Kelten-Quinar (Vorderseite)
Vorderseite: Kopf nach rechts, mit Ringelohr und Haaren aus Reihen kleiner Halbkreise
Kelten-Quinar (Rückseite)
Rückseite: Kreuz, in den Winkeln abwechselnd drei Ringe bzw. Pfeile
Kelten-Quinar, Typ Dühren, 1.Jahrhundert vor Christi Geburt; Vindeliker; Silber; (Abbildung vergrößert)

Die Stämme der Kelten waren in unserer Region im 1.Jahrhundert v.Chr. durch den Stamm der Vindeliker vertreten, ihr Siedlungsraum erstreckte sich zwischen den Jahren 150 und 50 vor Christus vom Bodensee bis zur Donau im Norden und dem Inn im Osten.

Die Kelten lebten vorwiegend vom Ackerbau und der Viehzucht, sie waren aber auch geschickte Handwerker, insbesondere in der Metall- und Textilverarbeitung.

Sie unterhielten bereits damals weitreichende Handelsbeziehungen.
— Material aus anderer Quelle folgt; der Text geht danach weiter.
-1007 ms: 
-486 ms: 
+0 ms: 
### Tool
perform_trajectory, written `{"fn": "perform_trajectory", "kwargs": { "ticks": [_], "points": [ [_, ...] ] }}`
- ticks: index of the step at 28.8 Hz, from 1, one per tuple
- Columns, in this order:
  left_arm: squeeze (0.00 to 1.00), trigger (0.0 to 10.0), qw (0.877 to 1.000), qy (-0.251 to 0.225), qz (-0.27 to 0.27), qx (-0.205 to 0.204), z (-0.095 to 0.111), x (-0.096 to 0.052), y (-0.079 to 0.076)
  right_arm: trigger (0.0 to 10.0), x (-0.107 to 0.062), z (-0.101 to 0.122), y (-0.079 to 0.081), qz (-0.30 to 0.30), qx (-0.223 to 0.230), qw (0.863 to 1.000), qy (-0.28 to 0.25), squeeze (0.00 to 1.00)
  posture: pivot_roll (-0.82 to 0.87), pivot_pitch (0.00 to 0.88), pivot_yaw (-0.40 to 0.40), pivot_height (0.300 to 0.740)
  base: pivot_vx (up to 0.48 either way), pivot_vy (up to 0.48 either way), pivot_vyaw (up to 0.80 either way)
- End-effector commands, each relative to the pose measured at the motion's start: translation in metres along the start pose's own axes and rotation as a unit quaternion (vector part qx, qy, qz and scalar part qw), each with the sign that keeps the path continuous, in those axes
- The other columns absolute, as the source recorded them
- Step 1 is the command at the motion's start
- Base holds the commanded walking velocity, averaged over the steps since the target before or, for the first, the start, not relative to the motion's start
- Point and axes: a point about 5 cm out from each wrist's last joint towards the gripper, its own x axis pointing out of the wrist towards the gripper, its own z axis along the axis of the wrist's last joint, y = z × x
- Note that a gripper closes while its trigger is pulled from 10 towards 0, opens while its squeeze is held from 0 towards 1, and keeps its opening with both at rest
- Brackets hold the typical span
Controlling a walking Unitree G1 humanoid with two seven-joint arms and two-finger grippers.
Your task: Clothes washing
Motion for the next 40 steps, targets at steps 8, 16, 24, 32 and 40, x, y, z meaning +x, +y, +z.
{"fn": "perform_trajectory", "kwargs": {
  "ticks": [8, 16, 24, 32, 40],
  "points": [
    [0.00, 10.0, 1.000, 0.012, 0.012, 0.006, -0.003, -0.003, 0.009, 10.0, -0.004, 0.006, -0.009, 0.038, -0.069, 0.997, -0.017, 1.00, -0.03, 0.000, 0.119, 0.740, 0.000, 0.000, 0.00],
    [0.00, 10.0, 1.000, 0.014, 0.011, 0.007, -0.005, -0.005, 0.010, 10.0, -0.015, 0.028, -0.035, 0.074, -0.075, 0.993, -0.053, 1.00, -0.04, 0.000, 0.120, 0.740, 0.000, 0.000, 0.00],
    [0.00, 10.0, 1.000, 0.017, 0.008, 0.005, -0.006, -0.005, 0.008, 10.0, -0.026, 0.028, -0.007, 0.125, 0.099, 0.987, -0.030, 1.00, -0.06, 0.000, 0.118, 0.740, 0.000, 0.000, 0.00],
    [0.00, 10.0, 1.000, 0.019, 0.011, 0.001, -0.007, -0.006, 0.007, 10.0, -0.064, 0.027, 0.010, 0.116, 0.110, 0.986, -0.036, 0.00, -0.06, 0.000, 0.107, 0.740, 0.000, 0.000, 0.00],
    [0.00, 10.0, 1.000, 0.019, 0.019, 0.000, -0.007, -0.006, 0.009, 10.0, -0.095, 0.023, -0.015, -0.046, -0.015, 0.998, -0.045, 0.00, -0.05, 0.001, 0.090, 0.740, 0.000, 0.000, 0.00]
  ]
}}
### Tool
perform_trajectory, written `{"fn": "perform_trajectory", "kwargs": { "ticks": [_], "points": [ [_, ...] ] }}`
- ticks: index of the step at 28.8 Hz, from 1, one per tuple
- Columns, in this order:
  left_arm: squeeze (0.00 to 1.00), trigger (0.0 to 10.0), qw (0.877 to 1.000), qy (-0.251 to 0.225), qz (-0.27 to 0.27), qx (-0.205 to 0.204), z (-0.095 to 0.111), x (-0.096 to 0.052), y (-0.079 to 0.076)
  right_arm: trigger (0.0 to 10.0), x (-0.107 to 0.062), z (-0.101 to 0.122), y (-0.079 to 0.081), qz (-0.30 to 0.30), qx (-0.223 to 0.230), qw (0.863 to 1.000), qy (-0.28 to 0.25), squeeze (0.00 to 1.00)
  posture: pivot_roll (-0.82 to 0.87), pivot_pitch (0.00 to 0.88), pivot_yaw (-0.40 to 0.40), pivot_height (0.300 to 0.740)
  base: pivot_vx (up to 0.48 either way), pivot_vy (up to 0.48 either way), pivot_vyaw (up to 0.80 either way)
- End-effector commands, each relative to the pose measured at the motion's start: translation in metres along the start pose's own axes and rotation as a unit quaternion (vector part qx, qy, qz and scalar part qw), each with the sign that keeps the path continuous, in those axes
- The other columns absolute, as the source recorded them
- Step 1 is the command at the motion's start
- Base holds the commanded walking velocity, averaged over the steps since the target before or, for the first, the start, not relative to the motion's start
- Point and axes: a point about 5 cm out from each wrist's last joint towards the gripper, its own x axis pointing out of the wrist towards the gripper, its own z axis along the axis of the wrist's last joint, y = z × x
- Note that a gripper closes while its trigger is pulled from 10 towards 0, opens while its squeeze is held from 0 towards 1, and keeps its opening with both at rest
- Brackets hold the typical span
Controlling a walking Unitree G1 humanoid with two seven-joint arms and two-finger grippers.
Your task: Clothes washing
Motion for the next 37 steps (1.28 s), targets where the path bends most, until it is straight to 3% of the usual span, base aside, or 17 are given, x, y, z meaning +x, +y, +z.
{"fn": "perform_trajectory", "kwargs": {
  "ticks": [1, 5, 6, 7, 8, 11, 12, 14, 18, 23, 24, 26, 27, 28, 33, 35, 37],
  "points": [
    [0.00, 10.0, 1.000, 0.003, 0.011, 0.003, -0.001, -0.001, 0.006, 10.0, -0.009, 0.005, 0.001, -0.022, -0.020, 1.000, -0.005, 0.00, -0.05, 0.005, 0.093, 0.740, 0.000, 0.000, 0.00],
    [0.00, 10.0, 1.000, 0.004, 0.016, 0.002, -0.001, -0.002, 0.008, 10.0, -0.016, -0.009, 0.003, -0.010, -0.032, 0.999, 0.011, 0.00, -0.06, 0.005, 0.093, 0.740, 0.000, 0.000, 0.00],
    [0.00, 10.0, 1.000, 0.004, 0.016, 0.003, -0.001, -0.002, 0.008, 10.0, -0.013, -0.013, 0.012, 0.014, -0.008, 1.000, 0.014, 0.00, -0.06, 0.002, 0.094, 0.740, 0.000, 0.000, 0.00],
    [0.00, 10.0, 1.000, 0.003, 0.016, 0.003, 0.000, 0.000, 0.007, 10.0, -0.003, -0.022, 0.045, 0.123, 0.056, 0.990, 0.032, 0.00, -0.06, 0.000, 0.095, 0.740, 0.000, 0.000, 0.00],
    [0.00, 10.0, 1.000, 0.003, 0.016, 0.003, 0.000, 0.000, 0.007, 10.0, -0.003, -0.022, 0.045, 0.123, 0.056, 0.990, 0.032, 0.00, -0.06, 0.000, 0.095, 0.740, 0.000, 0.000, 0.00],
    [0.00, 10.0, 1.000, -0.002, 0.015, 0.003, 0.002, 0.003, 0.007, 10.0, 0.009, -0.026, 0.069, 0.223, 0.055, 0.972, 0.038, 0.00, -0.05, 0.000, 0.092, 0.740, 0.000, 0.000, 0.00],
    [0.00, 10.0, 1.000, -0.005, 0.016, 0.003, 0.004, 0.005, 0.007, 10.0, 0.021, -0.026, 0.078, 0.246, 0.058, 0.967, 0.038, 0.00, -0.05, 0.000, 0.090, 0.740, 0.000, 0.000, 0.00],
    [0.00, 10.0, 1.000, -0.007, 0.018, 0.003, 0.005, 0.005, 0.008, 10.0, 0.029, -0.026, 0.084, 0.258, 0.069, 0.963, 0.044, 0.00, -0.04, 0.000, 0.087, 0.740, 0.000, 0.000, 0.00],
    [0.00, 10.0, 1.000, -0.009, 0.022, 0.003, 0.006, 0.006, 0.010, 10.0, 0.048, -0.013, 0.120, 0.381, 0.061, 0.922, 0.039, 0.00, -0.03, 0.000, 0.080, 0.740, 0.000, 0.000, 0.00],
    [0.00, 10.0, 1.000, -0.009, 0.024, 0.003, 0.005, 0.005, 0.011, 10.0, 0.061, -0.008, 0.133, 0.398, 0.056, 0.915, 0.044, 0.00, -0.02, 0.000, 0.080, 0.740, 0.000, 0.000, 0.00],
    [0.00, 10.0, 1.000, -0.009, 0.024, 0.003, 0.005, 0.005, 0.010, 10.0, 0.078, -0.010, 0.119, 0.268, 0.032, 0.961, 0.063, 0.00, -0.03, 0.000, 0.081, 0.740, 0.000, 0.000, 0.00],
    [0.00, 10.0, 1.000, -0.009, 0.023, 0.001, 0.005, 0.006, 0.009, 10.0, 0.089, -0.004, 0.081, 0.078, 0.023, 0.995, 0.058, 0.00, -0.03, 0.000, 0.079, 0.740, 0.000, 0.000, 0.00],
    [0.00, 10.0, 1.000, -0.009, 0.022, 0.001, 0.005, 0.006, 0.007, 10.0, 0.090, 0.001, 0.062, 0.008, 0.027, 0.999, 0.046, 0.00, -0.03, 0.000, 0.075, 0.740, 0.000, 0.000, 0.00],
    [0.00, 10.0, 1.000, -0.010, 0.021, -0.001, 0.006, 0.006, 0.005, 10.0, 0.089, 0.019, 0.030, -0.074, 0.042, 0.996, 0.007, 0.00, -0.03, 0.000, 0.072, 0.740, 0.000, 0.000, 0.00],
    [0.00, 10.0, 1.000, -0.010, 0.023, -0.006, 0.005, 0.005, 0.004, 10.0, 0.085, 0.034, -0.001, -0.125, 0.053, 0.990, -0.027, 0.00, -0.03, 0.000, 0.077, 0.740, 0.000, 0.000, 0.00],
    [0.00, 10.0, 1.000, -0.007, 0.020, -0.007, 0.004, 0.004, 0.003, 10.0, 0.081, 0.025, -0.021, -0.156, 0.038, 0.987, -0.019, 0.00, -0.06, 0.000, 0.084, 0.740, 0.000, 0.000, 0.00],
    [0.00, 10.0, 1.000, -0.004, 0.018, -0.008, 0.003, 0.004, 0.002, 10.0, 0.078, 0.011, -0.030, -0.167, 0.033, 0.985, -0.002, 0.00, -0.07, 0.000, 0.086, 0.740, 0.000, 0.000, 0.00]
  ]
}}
Gerade Glaswaren, Wein und Luxuswaren aus dem Nahen Osten gehörten zu den bevorzugten Tauschgütern.

Der Fundort der Keltenmünze bei Erpfting liegt nahe der erst im 1.Jahrhundert nach Christi befestigten  Römerstraße „Via Claudia Augusta“. 

Vielleicht wurde sie von einem Händler verloren, der auf der Durchreise war, oder er stammt von einem bei uns damals sesshaften Bauern. Wir werden es nie erfahren!